For this reason, in May, NHS guidelines were released which urged family doctors to rely on tests – instead of looking for common symptoms – when diagnosing UTIs in children. But experts say that advice is wrong because it suggests using the inaccurate dipstick test. This involves dipping a test strip into a sample or urine. The strip has squares that change color in the presence of certain substances – including sugar and white blood cells – that indicate infections or other problems.
But Professor Jennifer Rohn, UTI expert from University College London, says: ‘The strip test is abysmal. He catches an infection about 50% of the time. You might as well flip a coin to decide.
Doctors say it’s even more difficult to get an accurate result with young children, with accuracy as low as 30%.
The gold standard test is a urine culture, where the sample is sent to a lab and examined under a microscope. Studies show that this technique identifies approximately 95% of the bacteria responsible for urinary tract infections. But experts say that all too often cultures are not carried out for reasons of time and money.
“The number of parents contacting us and saying their child continues to fail urine tests despite all the obvious symptoms of a UTI is clear,” says Alison Pearce, Director of Infections Charity CUTIC urinary. “The NHS urgently needs to reassess how it diagnoses this condition.”

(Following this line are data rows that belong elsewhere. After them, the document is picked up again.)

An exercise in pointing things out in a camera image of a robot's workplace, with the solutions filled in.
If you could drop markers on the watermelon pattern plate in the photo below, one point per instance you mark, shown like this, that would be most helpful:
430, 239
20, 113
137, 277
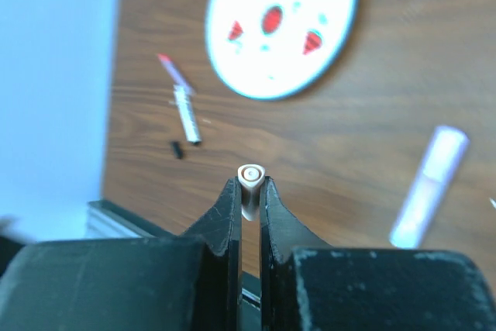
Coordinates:
273, 49

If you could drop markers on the pink highlighter pen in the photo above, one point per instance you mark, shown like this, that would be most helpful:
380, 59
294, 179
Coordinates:
440, 161

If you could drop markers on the red tipped pen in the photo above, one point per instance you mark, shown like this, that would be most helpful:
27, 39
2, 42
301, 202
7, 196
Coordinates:
178, 78

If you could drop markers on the white black-tipped marker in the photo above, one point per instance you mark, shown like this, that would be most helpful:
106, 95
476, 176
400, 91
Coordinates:
187, 115

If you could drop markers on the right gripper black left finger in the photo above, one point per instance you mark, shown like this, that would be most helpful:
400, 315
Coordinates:
187, 282

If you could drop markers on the small black marker cap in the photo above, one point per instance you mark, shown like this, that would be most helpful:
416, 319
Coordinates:
177, 150

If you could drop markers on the peach pen cap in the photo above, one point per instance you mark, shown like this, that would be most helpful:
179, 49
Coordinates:
251, 177

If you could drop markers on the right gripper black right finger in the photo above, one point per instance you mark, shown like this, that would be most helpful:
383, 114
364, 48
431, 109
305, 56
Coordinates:
308, 284

One child left with an undiagnosed UTI was Lea Mackintosh from London, who began experiencing debilitating symptoms aged 11. Lea, now 19 and a student, suffered from bladder pain, stings while peeing and had a constant need to go to the bathroom. But her mother Beth, 58, says at the time she was unable to describe her symptoms. “She wasn’t old enough to put her pain into words, she just said her stomach hurt and something was wrong.”
Beth, a charity worker, took Lea to the GP, who carried out a dipstick test, which came back negative. When Beth pushed Lea to see a hospital consultant, she was told her daughter was most likely suffering from stress. “The consultant refused to do more tests and said it must have been the stress of her SAT exams. But the only thing stressing her was the pain.
Lea continued to suffer from recurring bouts of pain over the next two years – what doctors now believe were repeated urinary tract infections.
“When she was 13, Lea was afraid to go to the bathroom because she didn’t want to hurt,” Beth explains. “She would try to hold him off as long as possible. When she finally had to leave, there were always tears after.
In 2016, Lea was taken to a private urologist, who performed a urine culture and diagnosed her with a UTI. “He spotted it instantly,” Beth says. “And then Lea was immediately given a heavy dose of antibiotics – the first time she was ever offered medication.”
After ten months of repeated courses of antibiotics, Lea’s symptoms began to improve.
Beth: ‘My daughter was repeatedly told that her pain was all in her head, when it clearly wasn’t. I don’t want other children to go through the same ordeal.